Когда-то давно был у меня старший приятель, который при ребятах не признавался в приятельстве, — именно из-за того, что старший. А когда никого рядом не было, мы дружили. Пасли вдвоем коров за рекой. Там целый день было весело, он импровизировал стихотворения. Помню отрывок поэмы, где кого-то "привязали к столбе" и "надавали по лбе". Вот как раз не "к столбу" и не "по лбу", потому и до сих пор не забылось.
А однажды он сделал удивительную вещь. На том берегу, где мы пасли коров, росло много травы гусиной лапки. У нее длинные тонкие темно-красные побеги, и он сплел из тех побегов упряжку для коня. И даже уздечку украсил несколькими желтыми цветками той гусиной лапки. Чудесная была упряжка, только для маленького коня, такого по росту, как собака.
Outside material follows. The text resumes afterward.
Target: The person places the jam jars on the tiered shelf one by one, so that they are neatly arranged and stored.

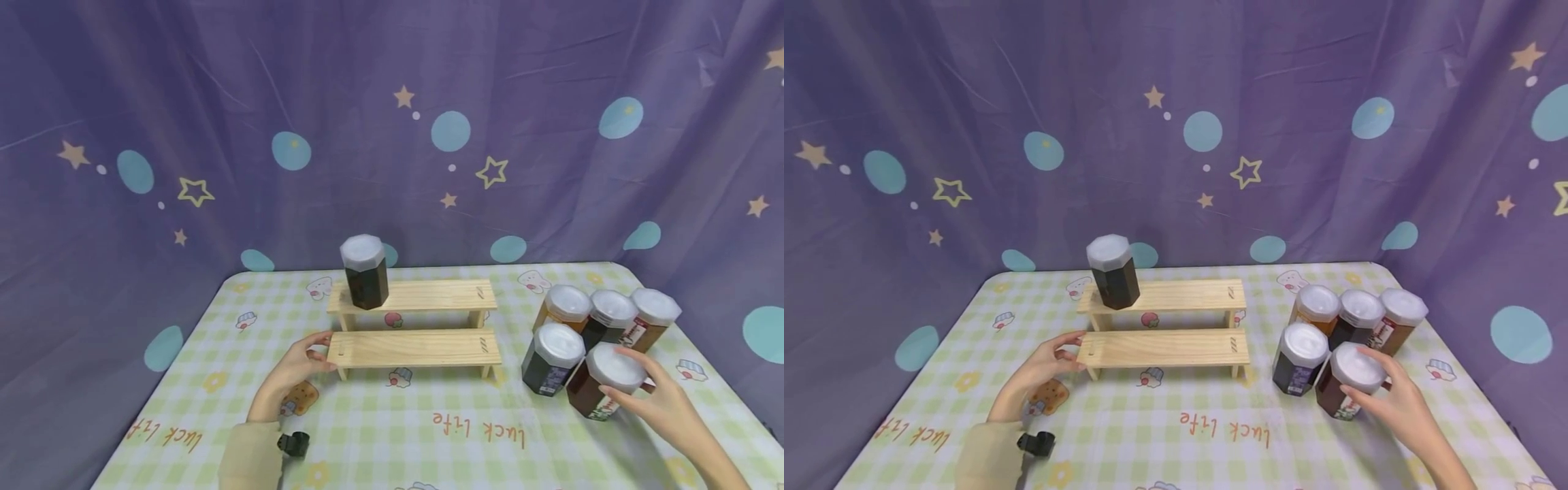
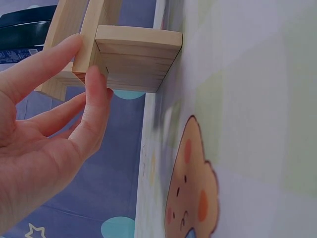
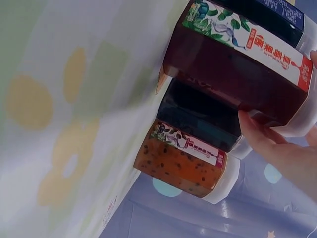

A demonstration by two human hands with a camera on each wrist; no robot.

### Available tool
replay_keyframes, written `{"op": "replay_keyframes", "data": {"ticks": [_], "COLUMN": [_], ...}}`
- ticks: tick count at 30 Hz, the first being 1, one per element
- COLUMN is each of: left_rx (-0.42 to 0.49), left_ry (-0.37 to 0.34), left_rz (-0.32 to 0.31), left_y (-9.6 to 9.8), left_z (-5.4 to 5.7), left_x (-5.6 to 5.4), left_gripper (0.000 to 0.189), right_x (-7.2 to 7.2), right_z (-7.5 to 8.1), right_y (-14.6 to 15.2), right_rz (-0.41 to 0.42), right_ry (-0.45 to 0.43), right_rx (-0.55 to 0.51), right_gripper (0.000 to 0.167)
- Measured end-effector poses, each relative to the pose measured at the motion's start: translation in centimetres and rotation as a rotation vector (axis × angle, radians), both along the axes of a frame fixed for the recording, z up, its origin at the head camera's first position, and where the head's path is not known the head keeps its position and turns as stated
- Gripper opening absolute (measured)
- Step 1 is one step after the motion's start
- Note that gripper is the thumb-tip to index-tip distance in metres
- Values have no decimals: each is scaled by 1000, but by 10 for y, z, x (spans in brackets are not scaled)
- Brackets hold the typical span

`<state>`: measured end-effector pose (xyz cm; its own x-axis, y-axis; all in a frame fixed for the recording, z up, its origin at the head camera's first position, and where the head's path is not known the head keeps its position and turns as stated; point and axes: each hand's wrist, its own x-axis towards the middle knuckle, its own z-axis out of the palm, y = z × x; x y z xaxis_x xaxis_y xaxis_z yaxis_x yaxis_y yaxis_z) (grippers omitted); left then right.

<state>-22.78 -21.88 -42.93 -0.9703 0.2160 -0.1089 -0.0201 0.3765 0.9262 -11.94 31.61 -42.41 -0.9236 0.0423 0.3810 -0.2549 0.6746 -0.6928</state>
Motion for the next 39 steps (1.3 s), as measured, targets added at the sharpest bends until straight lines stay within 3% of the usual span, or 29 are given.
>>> {"op": "replay_keyframes", "data": {"ticks": [9, 16, 22, 25, 27, 30, 34, 39], "left_rx": [-3, -11, -6, -6, -4, 0, 1, 1], "left_ry": [18, 29, 22, 22, 23, 22, 21, 19], "left_rz": [-7, -15, -7, -8, -9, -6, -9, -14], "left_y": [0, -1, 0, 0, 0, 0, 0, 0], "left_z": [1, 1, 2, 2, 2, 2, 2, 2], "left_x": [1, 2, 2, 3, 3, 3, 3, 3], "left_gripper": [68, 69, 68, 68, 68, 67, 67, 68], "right_x": [-3, -23, -32, -35, -35, -32, -19, -7], "right_z": [-7, -55, -78, -82, -78, -59, -20, 22], "right_y": [-1, 31, 47, 50, 49, 43, 24, 3], "right_rz": [-76, -136, -160, -198, -198, -190, -189, -172], "right_ry": [60, 85, 60, 90, 105, 84, 37, 79], "right_rx": [12, 39, 44, 63, 64, 55, 48, 44], "right_gripper": [63, 67, 67, 67, 66, 64, 60, 57]}}
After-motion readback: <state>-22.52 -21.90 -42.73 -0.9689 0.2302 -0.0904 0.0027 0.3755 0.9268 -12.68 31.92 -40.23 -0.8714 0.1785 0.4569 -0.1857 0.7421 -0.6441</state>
То чудо он отдал мне, чтобы никто у него в руках не увидел, потому что упряжка принадлежала к тем вещам, которые не стоило показывать ребятам-ровесникам. Так же, как и дружбу со мной.
Я был счастлив. А где та упряжка потом делась — не знаю. Наверное, завяла до следующего утра, как вянет всякая сорванная трава.
Взял жену под руку — и на бульвар
Впоследствии этот мой старший приятель пошел в армию, стал прапорщиком и жил в Харькове. Почему именно там? Как-то однажды он приезжал домой и объяснял. Объяснял тем языком, которым когда-то составлял стихотворения: "Здесь вечером делать нечего, а там — взял жену под руку и на бульвар!"
Когда я впервые приехал в Харьков, то поневоле присматривался, где здесь есть подходящий бульвар, на котором мой приятель мог бы гулять с женой. Мне представлялось, что они сидят себе на скамье, вокруг гуляют другие прапорщики, а он плетет себе уздечку из гусиной лапки, никого, не стесняясь, потому что его там все равно никто не знает. Кроме того, он же переодет в гражданское — белая тенниска и белые штаны.